━━━━━ EXERCISE DATA

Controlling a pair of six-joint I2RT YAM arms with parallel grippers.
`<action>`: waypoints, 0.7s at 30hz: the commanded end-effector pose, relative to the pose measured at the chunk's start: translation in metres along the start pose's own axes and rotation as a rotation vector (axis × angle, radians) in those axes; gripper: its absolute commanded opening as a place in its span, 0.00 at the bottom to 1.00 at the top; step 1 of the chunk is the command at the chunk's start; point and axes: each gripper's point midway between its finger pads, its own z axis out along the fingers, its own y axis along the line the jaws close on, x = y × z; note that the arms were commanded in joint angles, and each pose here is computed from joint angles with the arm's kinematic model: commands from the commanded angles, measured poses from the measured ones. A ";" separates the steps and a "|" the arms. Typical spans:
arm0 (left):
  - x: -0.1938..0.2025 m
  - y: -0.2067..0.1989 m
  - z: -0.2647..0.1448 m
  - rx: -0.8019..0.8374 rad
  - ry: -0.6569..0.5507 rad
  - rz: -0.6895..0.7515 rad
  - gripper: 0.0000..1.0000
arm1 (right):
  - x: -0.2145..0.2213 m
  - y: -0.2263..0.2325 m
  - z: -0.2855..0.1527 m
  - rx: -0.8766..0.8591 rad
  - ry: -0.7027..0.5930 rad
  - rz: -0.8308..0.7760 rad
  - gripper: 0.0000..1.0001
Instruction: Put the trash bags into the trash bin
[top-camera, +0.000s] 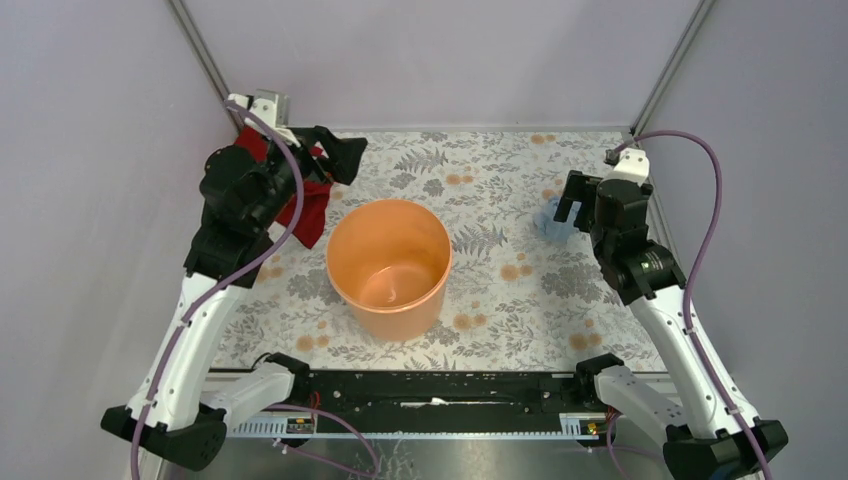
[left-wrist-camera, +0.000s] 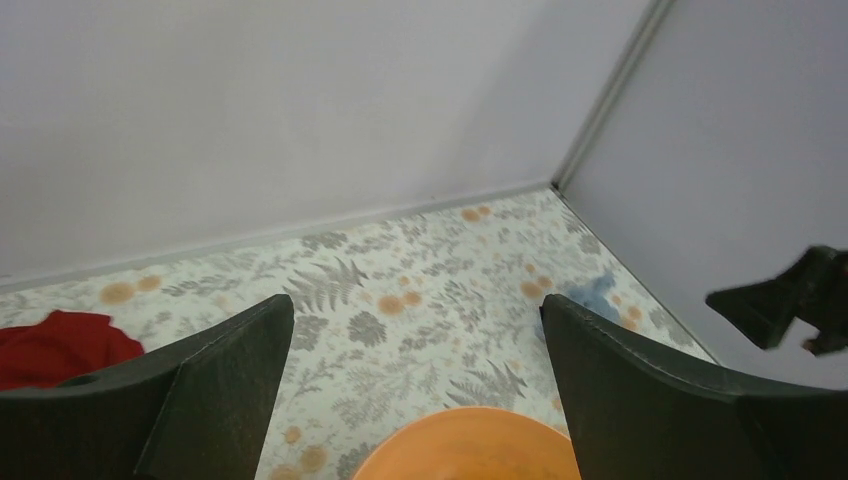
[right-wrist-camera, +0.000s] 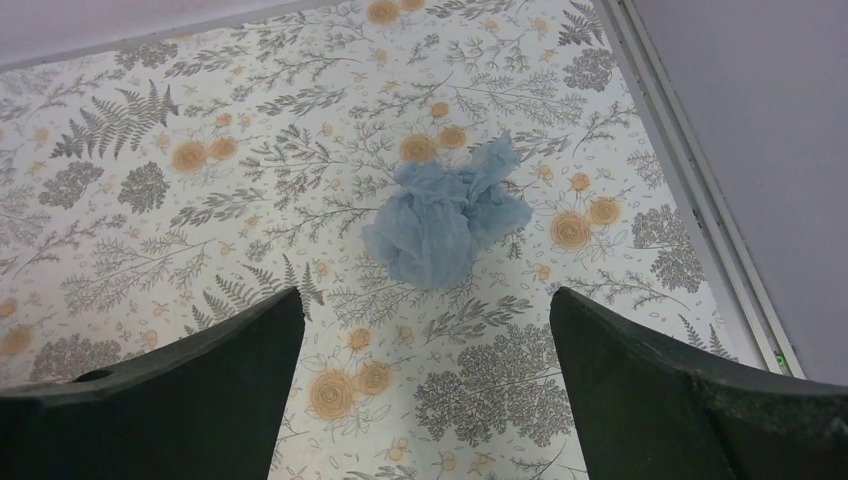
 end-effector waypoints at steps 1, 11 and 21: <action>-0.001 -0.033 0.009 0.168 0.014 -0.016 0.99 | -0.009 -0.005 0.008 0.066 -0.011 0.030 1.00; 0.031 -0.043 0.005 0.246 0.073 0.017 0.99 | 0.033 0.009 0.043 0.054 0.095 0.026 1.00; 0.036 -0.086 -0.002 0.423 0.180 -0.153 0.99 | 0.075 0.004 0.092 0.109 0.210 0.055 1.00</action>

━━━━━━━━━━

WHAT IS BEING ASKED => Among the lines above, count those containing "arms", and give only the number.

RESPONSE AREA => 2